Using the material below, print the line that contains "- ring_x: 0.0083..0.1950", the line that contains "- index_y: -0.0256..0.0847", and every line in between, exactly and nothing else.
== Data ==
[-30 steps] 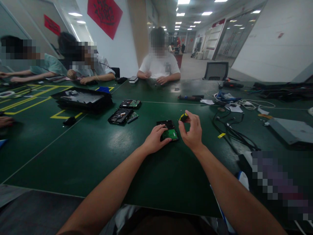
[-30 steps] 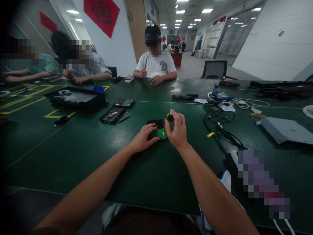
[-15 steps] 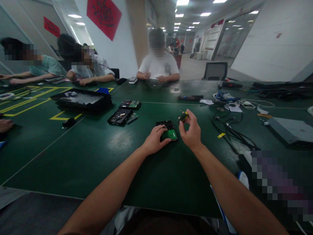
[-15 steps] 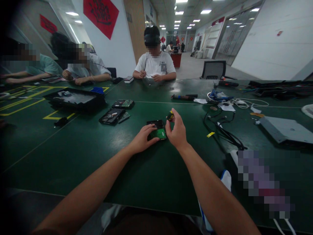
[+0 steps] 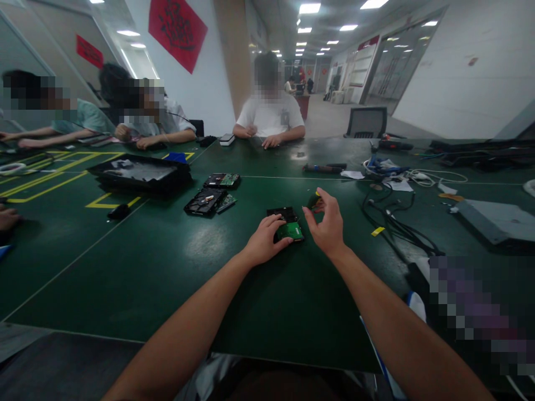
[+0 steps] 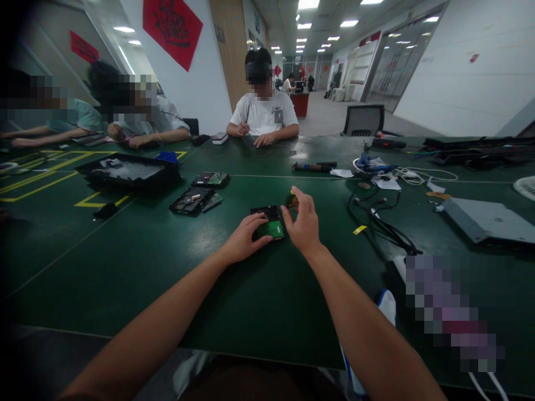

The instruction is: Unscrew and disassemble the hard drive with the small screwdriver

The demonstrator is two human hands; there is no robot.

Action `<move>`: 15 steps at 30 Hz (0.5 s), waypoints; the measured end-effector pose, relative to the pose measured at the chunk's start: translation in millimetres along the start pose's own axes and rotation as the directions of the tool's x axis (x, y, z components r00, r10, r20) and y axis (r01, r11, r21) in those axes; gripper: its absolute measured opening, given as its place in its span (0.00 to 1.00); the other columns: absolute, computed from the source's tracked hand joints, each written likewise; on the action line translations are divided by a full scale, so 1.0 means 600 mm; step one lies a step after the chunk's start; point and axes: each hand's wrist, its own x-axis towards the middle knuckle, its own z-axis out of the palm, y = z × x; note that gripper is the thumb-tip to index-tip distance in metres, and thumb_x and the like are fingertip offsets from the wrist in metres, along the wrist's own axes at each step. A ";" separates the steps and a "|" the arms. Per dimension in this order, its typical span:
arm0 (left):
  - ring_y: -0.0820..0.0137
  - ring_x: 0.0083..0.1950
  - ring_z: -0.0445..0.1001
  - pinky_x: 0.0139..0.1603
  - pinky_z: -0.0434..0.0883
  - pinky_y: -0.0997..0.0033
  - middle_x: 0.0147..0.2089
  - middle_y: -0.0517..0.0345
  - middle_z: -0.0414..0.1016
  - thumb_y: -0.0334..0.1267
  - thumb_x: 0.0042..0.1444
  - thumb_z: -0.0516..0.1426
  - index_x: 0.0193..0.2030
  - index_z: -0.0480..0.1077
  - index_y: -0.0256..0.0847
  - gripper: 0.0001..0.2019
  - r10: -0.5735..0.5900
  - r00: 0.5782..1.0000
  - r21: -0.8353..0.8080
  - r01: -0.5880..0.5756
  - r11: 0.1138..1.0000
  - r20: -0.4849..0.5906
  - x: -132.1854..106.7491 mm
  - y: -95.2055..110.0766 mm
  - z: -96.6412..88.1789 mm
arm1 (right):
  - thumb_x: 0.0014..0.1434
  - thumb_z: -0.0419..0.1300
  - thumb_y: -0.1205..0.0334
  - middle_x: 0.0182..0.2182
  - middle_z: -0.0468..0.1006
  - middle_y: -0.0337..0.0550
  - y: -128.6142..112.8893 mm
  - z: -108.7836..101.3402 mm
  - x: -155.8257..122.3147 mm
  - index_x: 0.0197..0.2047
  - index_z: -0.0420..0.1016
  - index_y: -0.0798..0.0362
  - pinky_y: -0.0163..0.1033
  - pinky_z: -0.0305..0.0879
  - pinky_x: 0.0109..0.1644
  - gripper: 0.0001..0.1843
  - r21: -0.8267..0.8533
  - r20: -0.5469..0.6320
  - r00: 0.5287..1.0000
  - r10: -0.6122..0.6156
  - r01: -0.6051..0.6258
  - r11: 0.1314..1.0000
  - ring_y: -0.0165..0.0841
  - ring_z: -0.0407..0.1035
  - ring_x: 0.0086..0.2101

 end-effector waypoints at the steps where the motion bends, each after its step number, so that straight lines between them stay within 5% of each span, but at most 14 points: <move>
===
# Response for this exercise
  - ring_x: 0.0083..0.1950
  - ring_z: -0.0445..0.1001
  - pinky_x: 0.0139..0.1603
  - pinky_z: -0.0434..0.0883
  - pinky_y: -0.0997..0.0033
  - middle_x: 0.0147..0.2089
  - middle_y: -0.0517..0.0345
  - middle_z: -0.0414..0.1016
  - thumb_y: -0.0334..0.1267
  - thumb_x: 0.0042..0.1444
  - thumb_z: -0.0516..0.1426
  - index_x: 0.0193..0.2030
  - index_z: -0.0480..0.1077
  - index_y: -0.0256..0.0847

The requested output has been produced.